I remember a time Zues, when I felt like you and Vanilla were my only port in a storm that I thought was never going to end. It seems and feels like a lifetime ago that I thought Mr Ex was worth dying for. It seems ridiculous to me now to even contemplate that he was worth my life. But maybe that isn't it, maybe it was the escape from pain.

Is it strange to feel simultaneously like I am a million miles from the person I was and still feel that I haven't changed at all? I feel this dichotomy daily. I'm not sure how to make sense of it sometimes. But rather than attempt to find answers anymore, I am finding more comfort in letting the future evolve in its own time and pace. Do I become frustrated and anxious that things are not moving more quickly for me, for sure, but if BD and losing a love has taught me anything, there is no reward to remaining attached to anything.

I don't mean that we shouldn't love and care and commit to others, to our work to our communities, but loss and change is inevitable, and there are just no guarantees. It is strange to feel completely uncommitted, or maybe completely committed to letting go. I realised sometime ago that my attachments to how I thought everything needed to be, or how people "should" behave and be, had me trapped in a perfect world, where I was expected to be perfect too.

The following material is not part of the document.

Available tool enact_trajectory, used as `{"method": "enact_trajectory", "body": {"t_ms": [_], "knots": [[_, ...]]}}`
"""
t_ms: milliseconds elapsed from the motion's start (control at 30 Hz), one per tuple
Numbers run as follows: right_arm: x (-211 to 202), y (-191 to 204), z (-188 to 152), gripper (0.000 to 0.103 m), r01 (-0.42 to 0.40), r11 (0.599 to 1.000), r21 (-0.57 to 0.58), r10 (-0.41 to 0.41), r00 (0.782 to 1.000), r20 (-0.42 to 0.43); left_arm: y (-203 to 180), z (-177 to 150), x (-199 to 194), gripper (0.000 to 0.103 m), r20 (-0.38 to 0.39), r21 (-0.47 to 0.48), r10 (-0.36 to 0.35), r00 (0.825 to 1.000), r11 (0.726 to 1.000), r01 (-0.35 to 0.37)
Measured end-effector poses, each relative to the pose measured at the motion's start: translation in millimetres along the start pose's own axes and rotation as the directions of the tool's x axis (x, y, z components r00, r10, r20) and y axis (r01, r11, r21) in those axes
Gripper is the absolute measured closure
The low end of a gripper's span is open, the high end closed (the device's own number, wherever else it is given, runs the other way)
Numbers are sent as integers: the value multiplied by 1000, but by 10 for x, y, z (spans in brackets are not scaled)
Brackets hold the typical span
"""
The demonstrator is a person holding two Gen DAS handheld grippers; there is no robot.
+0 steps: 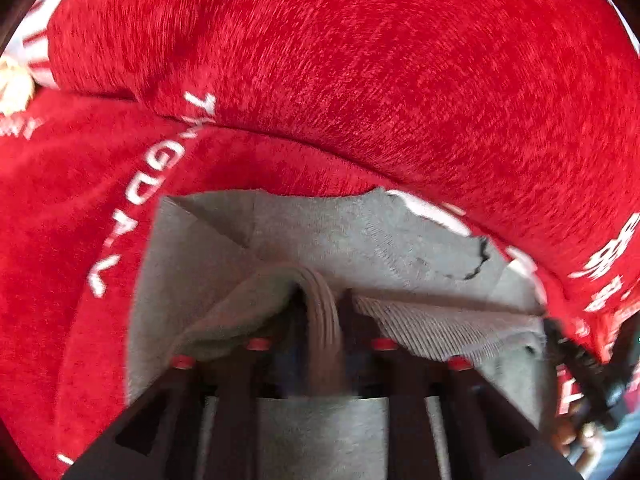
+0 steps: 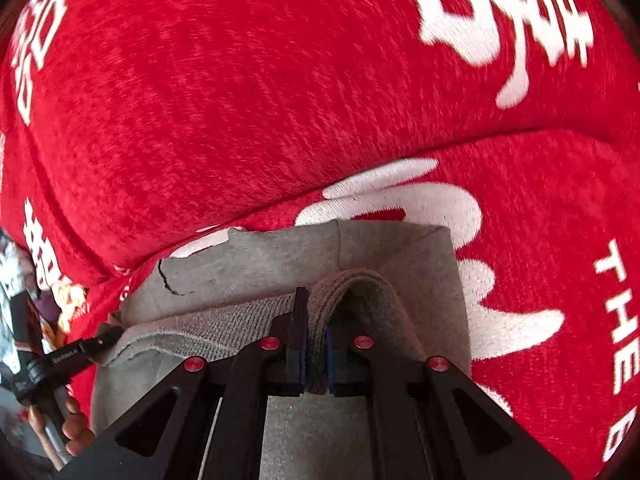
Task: Fold small clothes
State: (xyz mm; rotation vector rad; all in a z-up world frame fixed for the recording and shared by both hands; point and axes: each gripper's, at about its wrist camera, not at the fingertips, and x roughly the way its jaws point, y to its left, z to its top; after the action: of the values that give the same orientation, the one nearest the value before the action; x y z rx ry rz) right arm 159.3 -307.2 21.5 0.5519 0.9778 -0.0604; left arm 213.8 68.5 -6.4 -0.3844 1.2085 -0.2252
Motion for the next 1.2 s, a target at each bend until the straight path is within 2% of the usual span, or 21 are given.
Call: {"method": "enact_trajectory", "body": {"t_ms": [33,67,133,200,267,300,333,400,533,600,667,733,833,900,967,1067,1133,1200], "knots": [[16,-18,13,94,-9,1000,13,9,1000,-8,22,28,1,41,-6,-20,-63,998,998,63],[16,-35,23,94,-18,1000,25,18,1000,-12,27,49,-14,35,-1,-29,-86,996,996,86],[-9,-65,41,93,-36,998,44,37,999,-15,7,76,-95,17,26,-34,-54,998,998,55],[-84,-99,62,91,-53,997,57,54,999,-7,-15,74,-198,17,59,-23,-33,998,999,35],[-203,-143,79,85,-79,994,70,77,997,26,-23,44,-334,17,96,-3,-16,995,1000,16],[-273,-163,84,70,-76,994,74,73,996,51,-10,28,-397,17,114,6,-6,993,1000,6],[-350,-187,91,45,-68,995,76,62,995,83,-7,-14,-475,17,136,17,-3,991,1000,0],[-530,-234,70,29,-66,995,76,53,986,160,-8,-63,-551,17,157,37,11,987,999,-17],[-714,-211,48,29,-26,1000,15,23,979,200,-134,-219,-512,17,182,144,102,978,981,-129],[-704,-93,27,29,29,997,-72,-15,982,190,-180,-221,-444,17,171,169,125,977,974,-154],[-589,110,8,29,72,982,-177,-45,987,152,-266,-218,-342,17,150,177,125,981,972,-151],[-408,311,-19,29,82,962,-261,-61,994,90,-374,-222,-265,17,148,201,135,980,966,-163],[-82,535,-30,29,111,931,-349,-107,994,30,-497,-190,-88,17,158,252,209,965,936,-244],[85,540,-5,29,154,917,-367,-159,987,15,-447,-136,34,17,148,242,252,956,928,-283],[210,448,24,29,219,910,-352,-231,973,8,-316,-93,103,17,126,223,254,959,935,-277],[192,301,75,29,217,927,-305,-219,975,27,-242,-105,89,17,136,231,208,969,944,-235],[196,193,97,29,268,926,-268,-268,963,35,-210,-124,81,17,141,246,193,971,943,-223],[171,116,119,29,239,945,-224,-239,971,26,-198,-134,59,17,146,248,184,972,944,-216]]}}
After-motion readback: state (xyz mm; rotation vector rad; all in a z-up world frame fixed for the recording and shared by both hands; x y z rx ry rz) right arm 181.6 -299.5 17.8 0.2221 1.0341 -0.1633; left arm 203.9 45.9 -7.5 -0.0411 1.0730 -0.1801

I see now how much of my own misery was in my own hands. I struggle to watch others doing as I did, and unable to give them the key to the door that will set them free.

The pain morphs doesn't it Zues, it changes and colours some things brighter, illuminates them in fact and for other things it fades them making them dull and unappealing, or at times ugly or completely invisible.

I am not explaining myself well at all. But I have been thinking about you and myself as we transition into newer landscapes and geographies for this part of our journey. What will come of us Zues?

I remember back in the beginning of my journey I told you how I felt for most of my life, nothing more than an observer of others, an outsider, I was Charlie, with my nose pressed up to the glass of candy shop, while others pranced about inside, singing and dancing and indulging in everything the candy shop had to offer. I feel less like that these days. I don't think I feel anymore connected to people or anymore liked or respected or included, but I think I feel it less, there is less pain, less feeling of exclusion.

So i think if I can feel the same but different in my life, maybe Zues you do too.

I am not sure of the point of writing all of this was, maybe it was just the point of writing to you.